→ **What to work on**: Return each line below holding the string "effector".

→ **Supplied information**:

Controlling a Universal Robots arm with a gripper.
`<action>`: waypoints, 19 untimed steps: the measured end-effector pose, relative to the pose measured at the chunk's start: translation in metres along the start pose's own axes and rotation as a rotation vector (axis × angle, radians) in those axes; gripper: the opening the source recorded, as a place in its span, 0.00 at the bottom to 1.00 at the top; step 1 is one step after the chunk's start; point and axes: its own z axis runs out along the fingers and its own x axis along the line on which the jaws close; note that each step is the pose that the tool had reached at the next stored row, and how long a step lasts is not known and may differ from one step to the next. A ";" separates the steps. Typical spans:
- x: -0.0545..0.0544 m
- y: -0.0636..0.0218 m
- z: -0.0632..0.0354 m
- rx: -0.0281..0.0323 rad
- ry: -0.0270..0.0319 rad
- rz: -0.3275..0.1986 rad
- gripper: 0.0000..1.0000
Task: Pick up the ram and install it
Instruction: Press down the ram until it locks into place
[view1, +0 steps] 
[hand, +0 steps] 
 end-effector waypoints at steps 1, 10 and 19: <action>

→ **Answer box**:
`<action>`: waypoints, 19 untimed steps: the measured end-effector pose, relative to the pose measured at the chunk's start: translation in metres along the start pose's own axes and rotation as a rotation vector (axis × angle, radians) in those axes; gripper: the opening the source recorded, as a place in its span, 0.00 at the bottom to 1.00 at the top; step 1 is one step after the chunk's start; point and axes: its own z axis runs out along the fingers and its own x axis along the line on which the jaws close; note that each step is the pose that the tool had reached at the next stored row, and how long a step lasts is not known and may differ from one step to the next. A ";" separates the steps. Typical spans:
 end-effector waypoints at steps 1, 10 and 19: <action>

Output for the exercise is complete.